A: Some common mistakes to avoid when expanding and simplifying polynomial expressions include:

• Forgetting to use the distributive property when expanding expressions with parentheses.
• Not combining like terms when simplifying expressions.
• Making errors when multiplying out terms.
• Not checking your work by hand when using a calculator.

Q: How can I practice expanding and simplifying polynomial expressions?

A: You can practice expanding and simplifying polynomial expressions by working through practice problems, such as those found in math textbooks or online resources. You can also try creating your own practice problems to challenge yourself.

Q: What are some real-world applications of expanding and simplifying polynomial expressions?

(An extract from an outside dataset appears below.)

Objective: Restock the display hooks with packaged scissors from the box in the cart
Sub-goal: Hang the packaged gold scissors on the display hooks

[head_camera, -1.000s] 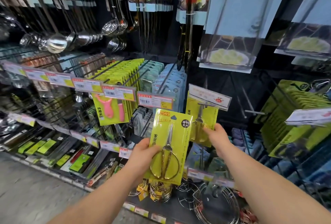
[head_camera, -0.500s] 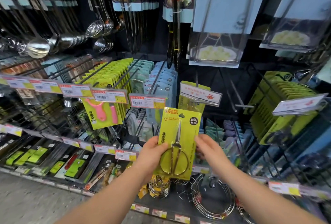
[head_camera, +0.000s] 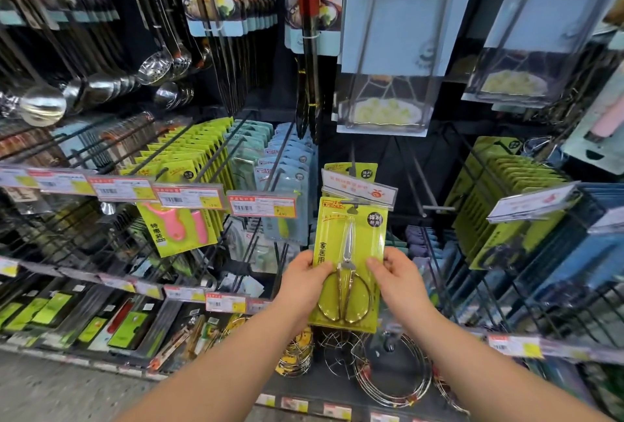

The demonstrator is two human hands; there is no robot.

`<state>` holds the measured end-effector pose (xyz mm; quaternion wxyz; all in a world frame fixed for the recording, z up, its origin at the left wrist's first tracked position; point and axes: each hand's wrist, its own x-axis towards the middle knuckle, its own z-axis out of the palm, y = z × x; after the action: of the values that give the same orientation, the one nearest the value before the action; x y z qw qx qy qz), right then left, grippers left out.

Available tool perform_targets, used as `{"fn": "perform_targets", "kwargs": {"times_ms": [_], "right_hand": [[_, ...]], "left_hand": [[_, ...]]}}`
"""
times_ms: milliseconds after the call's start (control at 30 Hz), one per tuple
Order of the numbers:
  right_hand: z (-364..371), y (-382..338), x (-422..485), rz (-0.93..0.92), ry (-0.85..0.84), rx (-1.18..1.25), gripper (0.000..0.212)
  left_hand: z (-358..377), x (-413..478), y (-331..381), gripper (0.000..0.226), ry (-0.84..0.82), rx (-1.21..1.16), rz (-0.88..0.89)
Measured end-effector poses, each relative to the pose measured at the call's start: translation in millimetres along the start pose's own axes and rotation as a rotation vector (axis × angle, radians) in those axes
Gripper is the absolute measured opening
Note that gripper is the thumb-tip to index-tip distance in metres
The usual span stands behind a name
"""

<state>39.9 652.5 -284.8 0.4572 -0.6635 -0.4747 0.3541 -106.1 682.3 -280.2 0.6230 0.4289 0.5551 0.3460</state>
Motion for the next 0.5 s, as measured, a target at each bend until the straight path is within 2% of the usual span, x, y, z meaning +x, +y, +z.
{"fn": "perform_targets", "kwargs": {"times_ms": [167,267,367,433,500], "right_hand": [[-1.6,5.4,11.5,0.024,-0.005,0.007,0.010],[-3.1,7.6,21.3,0.034,-0.015,-0.014,0.015],[-4.5,6.4,38.5,0.031,-0.032,-0.041,0.016],[-3.4,7.4,54.3,0.055,-0.035,-0.068,0.021],[0.0,8.6,70.2,0.095,-0.031,-0.095,0.012]], "left_hand": [[6.0,6.7,3.7,0.005,0.022,0.005,0.001],[9.3,13.4,5.2,0.006,0.037,0.041,-0.004],[12.8,26.4,10.6,0.021,0.082,0.145,-0.015],[14.9,36.7,15.4,0.018,0.095,0.214,-0.012],[16.5,48.5,21.5,0.007,0.110,0.262,0.002]]}}
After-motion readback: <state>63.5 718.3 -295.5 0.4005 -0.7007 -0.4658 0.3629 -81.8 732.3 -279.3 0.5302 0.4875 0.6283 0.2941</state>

A: Expanding and simplifying polynomial expressions has many real-world applications, including:

• Algebra: Expanding and simplifying polynomial expressions is a fundamental concept in algebra.
• Calculus: Expanding and simplifying polynomial expressions is used in calculus to solve problems involving rates of change and accumulation.
• Physics: Expanding and simplifying polynomial expressions is used in physics to solve problems involving motion and energy.
• Engineering: Expanding and simplifying polynomial expressions is used in engineering to solve problems involving design and optimization.

Conclusion

Expanding and simplifying polynomial expressions is a fundamental concept in mathematics that has many real-world applications. By understanding the distributive property and how to combine like terms, you can expand and simplify polynomial expressions with ease. Remember to practice regularly to build your skills and confidence.